As a reminder, Kubler-Ross’s stages of grief are: denial, anger, bargaining, depression and acceptance. As Mr. Kessler reminds us in this interview, the stages of grief are not sequential, nor are they feelings we experience for one period of time. They are not things to be completed or mastered before moving onto the next.
As I reflect on my own experience in March, I see now that parts of my thinking could be labeled as denial. I thought, “This doesn’t really need to affect our family. We are young. We have kids,” who at that point, weren’t known to be affected by the virus. “We can still go on Spring Break!” “We know how to be careful and wash our hands!” I even thought, “I don’t need a mask! That’s a little too over the top!” I was finding ways that this virus would not affect my life. When I picked my kids up from school that Friday in March, I never imagined that they would not be returning to school to finish their school years. Experiencing denial is our first way of protecting ourselves against a shocking loss, and it is normal.
Another element of my own life that stood out as grieving after reading this article was bargaining. I found myself thinking, “I will do this quarantine until the end of April, but then I want to know I’m done!” Or, “I will homeschool my kids this year, but I better be able to send them back to school in the fall!” and, “I will quarantine in the spring, but when summer comes, I will go through with all of my plans and traditions as I usually do!” It is normal to attempt to set limits on our suffering.
While we know these current changes are temporary, many of us experience depression from feeling that our intense pain and sadness has no foreseeable end. We cannot “bring back” our old, normal lives, similarly to how we cannot bring back loved ones who we so dearly miss and long for. My own sadness often shows up as grief for my kids. They are now missing a part of their social lives and their identities apart from our family. They are missing the end of their academic and athletic years. They are losing valuable opportunities to make memories. Everyone has lost some part of their life to this quarantine, whether it was a vacation they were really looking forward to, a job they enjoyed that they have lost or that has transformed to a new entity, an event they have worked hard to organize, and so many others. Many in our country have lost loved ones during this time, as well as their ability to memorialize them through valued end-of-life traditions, such as funeral services, or celebrations of life. Each of us have had losses that affect our lives, and we are sad as we mourn together.

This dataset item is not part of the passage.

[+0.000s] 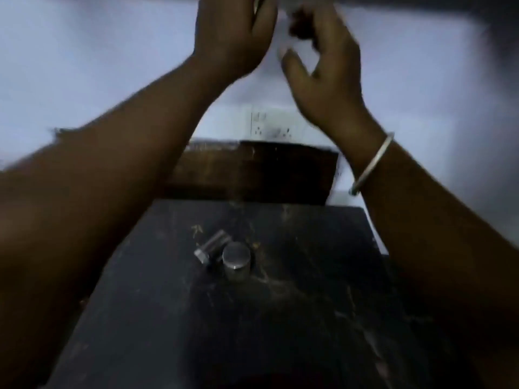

As the pandemic has progressed, I can see more ways the phases of grief have emerged. I see it in a variety of ways with my clients’ lives. I have clients who were anticipating celebrating a large achievement such as graduating from MSU, obtaining their Ph.D., or completing law school. They are now grieving and observing the loss of celebration or the ability to mark this achievement as they were anticipating. Anger is another feeling that is appropriate. We are angry that we don’t have control over all of these changes, and that these experiences were “taken away” from us. Many people’s professions and vocations as they once knew them have been so drastically changed as they have transitioned to online platforms, which have created new challenges, and these can be very frustrating. We can also be angry and easily irritable about the smaller, daily losses we accumulate in quarantine. We can be easily angered by a small change to our day to day, but that small change is on top of many changes and adjustments we’ve been making over the past 8-9 weeks. We are allowed to have our anger, and it is important that we give ourselves permission to experience it.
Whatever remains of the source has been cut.